Work item ::
Would you repeat the listing exactly but omit every picture?

Information shown ::
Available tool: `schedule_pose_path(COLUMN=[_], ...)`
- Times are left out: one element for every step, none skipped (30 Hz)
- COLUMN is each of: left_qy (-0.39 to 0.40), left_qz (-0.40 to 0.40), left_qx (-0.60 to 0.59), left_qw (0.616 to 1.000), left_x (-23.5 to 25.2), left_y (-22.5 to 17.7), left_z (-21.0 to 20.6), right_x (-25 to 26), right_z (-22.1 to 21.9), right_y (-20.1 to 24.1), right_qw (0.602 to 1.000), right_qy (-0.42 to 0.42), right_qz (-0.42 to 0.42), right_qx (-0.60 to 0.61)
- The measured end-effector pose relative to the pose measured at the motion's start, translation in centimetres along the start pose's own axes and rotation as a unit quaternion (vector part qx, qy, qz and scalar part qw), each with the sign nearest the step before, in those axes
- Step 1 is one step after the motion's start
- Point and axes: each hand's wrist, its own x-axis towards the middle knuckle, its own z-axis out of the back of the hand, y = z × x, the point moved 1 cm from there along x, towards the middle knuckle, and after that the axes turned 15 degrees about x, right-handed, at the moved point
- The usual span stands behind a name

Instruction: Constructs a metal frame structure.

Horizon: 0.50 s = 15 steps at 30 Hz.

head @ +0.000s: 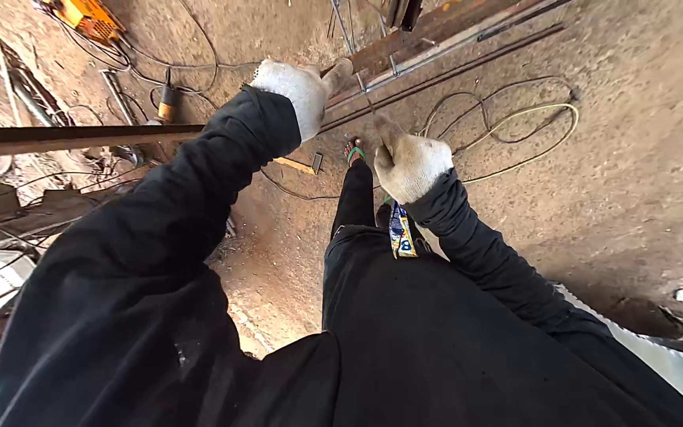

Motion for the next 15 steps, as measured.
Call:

Response below ::
Available tool: `schedule_pose_path(COLUMN=[_], ...)`
- Times are left out: one element for every step, none skipped (30 Hz)
- COLUMN is each of: left_qy (-0.39 to 0.40), left_qz (-0.40 to 0.40), left_qx (-0.60 to 0.59), left_qw (0.616 to 1.000), left_x (-23.5 to 25.2), left_y (-22.5 to 17.7), left_z (-21.0 to 20.6), right_x (-25 to 26), right_z (-22.1 to 21.9), right_y (-20.1 to 24.1), right_qw (0.602 to 1.000), right_qy (-0.42 to 0.42), right_qz (-0.42 to 0.42), right_qx (-0.60 to 0.61)
- The measured end-effector pose relative to the pose measured at the motion's start, translation in centimetres along the start pose's own axes and rotation as a unit quaternion (vector part qx, qy, qz and scalar part qw), each with the sign nearest the step before, in those axes
- Step 1 is one step after the motion's start
- Point and axes: each hand's wrist, its own x-axis towards the middle knuckle, its own z-axis out of the back of the hand, y = z × x, the point moved 1 cm from there along x, towards the middle knuckle, and after that the axes turned 15 degrees about x, right-handed, at the moved point
- The usual span stands behind a name

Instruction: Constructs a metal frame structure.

Horizon: 0.50 s = 15 steps at 30 Hz.

head @ +0.000s: 

Motion for the next 15 steps, as measured.
Call:

For this exercise, nothing more remains to be done.